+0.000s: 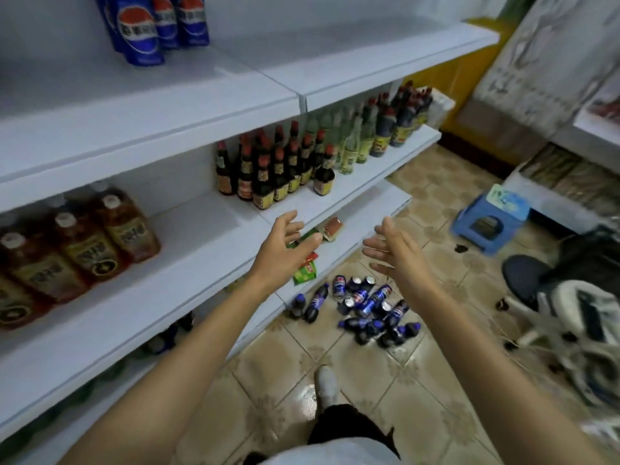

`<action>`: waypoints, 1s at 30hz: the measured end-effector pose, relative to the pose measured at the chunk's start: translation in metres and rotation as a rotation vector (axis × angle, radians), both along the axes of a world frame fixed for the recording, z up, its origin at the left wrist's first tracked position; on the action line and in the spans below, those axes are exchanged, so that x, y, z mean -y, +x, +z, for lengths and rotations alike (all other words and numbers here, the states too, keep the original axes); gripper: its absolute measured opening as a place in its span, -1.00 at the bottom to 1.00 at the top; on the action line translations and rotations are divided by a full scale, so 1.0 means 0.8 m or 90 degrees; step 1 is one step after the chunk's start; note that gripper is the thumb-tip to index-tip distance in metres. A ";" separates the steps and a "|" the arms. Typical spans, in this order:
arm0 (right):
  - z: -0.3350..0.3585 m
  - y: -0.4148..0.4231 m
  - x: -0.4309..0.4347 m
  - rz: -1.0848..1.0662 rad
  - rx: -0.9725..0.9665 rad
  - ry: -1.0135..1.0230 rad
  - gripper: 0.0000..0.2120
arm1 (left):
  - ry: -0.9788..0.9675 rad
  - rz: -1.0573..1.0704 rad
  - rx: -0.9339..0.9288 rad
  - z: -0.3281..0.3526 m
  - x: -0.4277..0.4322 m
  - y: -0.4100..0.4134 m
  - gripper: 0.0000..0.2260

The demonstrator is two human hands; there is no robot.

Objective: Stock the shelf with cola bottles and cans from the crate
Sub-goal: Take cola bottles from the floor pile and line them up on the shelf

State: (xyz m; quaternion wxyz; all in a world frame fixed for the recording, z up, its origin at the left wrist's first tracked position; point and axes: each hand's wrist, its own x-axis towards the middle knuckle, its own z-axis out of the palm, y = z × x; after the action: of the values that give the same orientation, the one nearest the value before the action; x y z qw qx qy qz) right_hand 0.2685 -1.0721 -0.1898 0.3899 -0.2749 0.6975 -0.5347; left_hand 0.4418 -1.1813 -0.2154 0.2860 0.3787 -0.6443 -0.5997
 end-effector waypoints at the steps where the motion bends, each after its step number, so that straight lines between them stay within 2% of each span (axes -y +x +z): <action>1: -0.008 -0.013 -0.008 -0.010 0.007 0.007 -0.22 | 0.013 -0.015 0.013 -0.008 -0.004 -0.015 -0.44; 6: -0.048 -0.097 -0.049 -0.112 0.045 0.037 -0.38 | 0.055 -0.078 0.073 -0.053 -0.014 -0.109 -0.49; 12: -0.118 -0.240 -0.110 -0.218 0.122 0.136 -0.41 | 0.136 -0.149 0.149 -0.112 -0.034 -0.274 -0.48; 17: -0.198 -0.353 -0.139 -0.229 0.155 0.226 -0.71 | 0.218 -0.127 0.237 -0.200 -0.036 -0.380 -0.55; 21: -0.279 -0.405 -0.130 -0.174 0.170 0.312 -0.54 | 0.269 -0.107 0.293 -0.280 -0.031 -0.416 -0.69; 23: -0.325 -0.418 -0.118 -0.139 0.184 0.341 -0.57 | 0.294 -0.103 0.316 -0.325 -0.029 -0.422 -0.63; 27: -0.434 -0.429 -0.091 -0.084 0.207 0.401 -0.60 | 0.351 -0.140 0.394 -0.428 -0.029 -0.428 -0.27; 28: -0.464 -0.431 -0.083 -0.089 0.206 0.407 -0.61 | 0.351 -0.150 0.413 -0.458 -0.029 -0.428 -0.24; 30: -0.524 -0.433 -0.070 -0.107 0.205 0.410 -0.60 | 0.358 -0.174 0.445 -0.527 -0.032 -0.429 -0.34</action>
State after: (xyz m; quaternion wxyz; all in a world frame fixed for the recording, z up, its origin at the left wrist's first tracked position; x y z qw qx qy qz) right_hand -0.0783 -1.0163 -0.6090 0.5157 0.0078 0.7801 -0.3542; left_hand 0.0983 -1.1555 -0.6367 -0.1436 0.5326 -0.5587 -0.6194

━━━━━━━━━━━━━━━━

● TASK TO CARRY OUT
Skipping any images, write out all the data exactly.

● TASK OUTPUT
+0.000s: 

`<action>`: waypoints, 1s at 30hz: the measured end-effector pose, relative to the pose measured at the chunk's start: translation in metres and rotation as a rotation vector (axis × angle, radians), both along the axes of a world frame fixed for the recording, z up, its origin at the left wrist's first tracked position; on the action line and in the spans below, those axes are exchanged, so that x, y, z mean -y, +x, +z, for lengths and rotations alike (all other words and numbers here, the states too, keep the original axes); gripper: its absolute measured opening as a place in its span, -1.00 at the bottom to 1.00 at the top; on the action line translations and rotations are divided by a full scale, so 1.0 means 0.8 m or 90 degrees; step 1 is one step after the chunk's start; note that gripper is the thumb-tip to index-tip distance in metres. A ";" separates the steps and a "|" the arms. Typical spans, in this order:
arm0 (right):
  - z: -0.3350..0.3585 m
  - y: -0.4148..0.4231 m
  - x: -0.4309..0.4347 m
  - rz: -1.0848..1.0662 rad
  - rx: -0.9725..0.9665 rad
  - ry: -1.0135..1.0230 rad
  - gripper: 0.0000..0.2120
arm1 (left):
  - ry: -0.9788..0.9675 rad
  - rz: -1.0573..1.0704 rad
  - rx: -0.9339..0.9288 rad
  - z: -0.3281..0.3526 m
  - x: -0.4277..0.4322 m
  - y: -0.4100..0.4134 m
  - gripper: 0.0000..0.2260

The demonstrator is two human hands; there is no robot.

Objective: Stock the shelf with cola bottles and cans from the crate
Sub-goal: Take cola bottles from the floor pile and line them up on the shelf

State: (xyz m; quaternion wxyz; all in a world frame fixed for the recording, z up, its origin at the left wrist's first tracked position; point and axes: each hand's wrist, its own x-axis towards the middle knuckle, its own z-axis out of the palm, y = z × x; after the action: of the values that give the same orientation, the one nearest the value before the action; x y z qw qx qy qz) right_hand 0.2685 -1.0721 -0.1898 0.3899 -0.2749 0.6975 -0.5347; left_hand 0.4418 -1.1813 -0.2154 0.2860 0.3787 -0.6443 -0.5997
 end-effector waypoints at the steps where the motion bends, each after its step number, so that straight lines between them stay within 2% of each span (axes -y +x +z): <action>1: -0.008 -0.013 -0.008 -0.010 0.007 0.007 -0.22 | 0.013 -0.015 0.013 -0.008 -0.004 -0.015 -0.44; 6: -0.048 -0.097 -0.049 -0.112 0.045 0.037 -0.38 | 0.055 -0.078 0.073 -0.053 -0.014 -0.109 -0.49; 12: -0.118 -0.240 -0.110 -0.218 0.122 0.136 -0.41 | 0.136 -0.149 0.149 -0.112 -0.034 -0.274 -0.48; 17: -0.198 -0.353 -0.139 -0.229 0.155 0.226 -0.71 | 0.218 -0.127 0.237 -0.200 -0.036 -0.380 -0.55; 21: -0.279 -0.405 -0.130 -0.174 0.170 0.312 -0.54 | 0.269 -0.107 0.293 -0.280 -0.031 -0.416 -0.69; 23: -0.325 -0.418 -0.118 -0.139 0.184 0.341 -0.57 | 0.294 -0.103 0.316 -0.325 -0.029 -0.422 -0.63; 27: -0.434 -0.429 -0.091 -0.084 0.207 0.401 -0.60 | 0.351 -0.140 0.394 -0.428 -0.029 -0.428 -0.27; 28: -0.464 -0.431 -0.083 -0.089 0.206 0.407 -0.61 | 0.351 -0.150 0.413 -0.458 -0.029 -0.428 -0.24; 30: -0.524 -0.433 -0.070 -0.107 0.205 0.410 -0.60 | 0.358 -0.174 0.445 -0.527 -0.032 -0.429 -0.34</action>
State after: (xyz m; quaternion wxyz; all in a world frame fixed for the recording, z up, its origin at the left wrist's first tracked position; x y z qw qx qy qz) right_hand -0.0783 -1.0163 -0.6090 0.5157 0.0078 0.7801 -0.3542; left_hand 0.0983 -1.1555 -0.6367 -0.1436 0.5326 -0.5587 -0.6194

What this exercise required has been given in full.